## THE TASK
Leave the pictures out and repeat the rest of the data below exactly.

## INFORMATION SUPPLIED
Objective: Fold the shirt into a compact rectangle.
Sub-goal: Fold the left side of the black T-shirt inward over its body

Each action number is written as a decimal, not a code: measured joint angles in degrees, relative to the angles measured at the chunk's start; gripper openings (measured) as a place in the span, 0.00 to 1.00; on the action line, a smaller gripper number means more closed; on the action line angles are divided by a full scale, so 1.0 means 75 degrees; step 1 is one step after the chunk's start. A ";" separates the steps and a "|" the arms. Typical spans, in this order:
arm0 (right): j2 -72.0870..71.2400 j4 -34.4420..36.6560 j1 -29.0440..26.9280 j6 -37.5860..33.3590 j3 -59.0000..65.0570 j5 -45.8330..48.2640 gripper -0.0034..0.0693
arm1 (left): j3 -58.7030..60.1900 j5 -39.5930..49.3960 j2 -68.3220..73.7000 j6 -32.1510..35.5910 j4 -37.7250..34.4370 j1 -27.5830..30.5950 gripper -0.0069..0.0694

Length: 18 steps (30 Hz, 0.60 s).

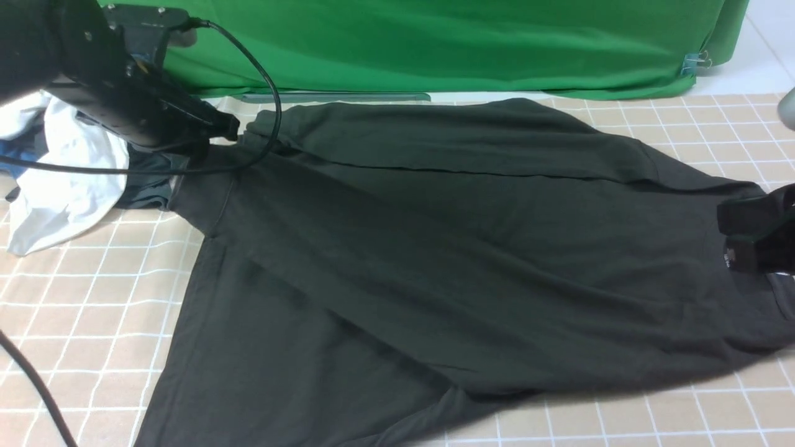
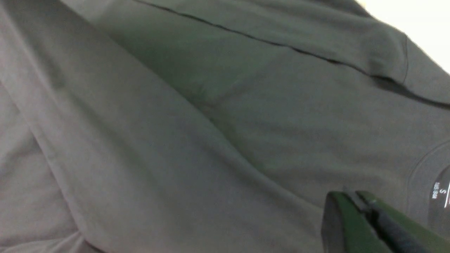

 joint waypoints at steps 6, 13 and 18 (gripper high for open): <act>0.0093 0.0000 0.0000 0.0000 0.0000 0.0026 0.11 | 0.0000 -0.0352 0.0370 -0.0007 0.0193 0.0000 0.14; 0.0102 0.0000 0.0000 0.0000 0.0000 0.0026 0.12 | -0.0002 -0.0782 0.0519 0.0000 0.0302 0.0000 0.20; 0.0119 -0.0104 -0.0109 0.0000 -0.0064 0.0162 0.12 | -0.0028 -0.0946 0.0442 0.0000 0.0561 0.0000 0.41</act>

## OUTPUT OF THE TASK
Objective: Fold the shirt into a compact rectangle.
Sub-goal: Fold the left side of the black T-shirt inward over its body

Each action number is written as a decimal, not a code: measured joint angles in degrees, relative to the angles measured at the chunk's start; gripper openings (measured) as a place in the span, 0.00 to 1.00; on the action line, a smaller gripper number means more closed; on the action line angles are divided by a full scale, so 1.0 means 75 degrees; step 1 is one step after the chunk's start. A ";" separates the steps and a "|" the arms. Typical spans, in this order:
arm0 (right): j2 -72.0870..71.2400 j4 -34.4420..36.6560 j1 -29.0440..26.9280 j6 -37.5860..33.3590 j3 -59.0000..65.0570 j5 -45.8330..48.2640 gripper -0.0034..0.0693
arm1 (left): j3 -58.7030..60.1900 j5 -39.5930..49.3960 j2 -68.3220..73.7000 j6 -32.1510..35.5910 j4 -37.7250..34.4370 j1 -27.5830..30.5950 gripper -0.0069..0.0694

Length: 18 steps (30 Hz, 0.60 s).


 joint waypoints at steps 6, 13 and 18 (gripper high for open): <act>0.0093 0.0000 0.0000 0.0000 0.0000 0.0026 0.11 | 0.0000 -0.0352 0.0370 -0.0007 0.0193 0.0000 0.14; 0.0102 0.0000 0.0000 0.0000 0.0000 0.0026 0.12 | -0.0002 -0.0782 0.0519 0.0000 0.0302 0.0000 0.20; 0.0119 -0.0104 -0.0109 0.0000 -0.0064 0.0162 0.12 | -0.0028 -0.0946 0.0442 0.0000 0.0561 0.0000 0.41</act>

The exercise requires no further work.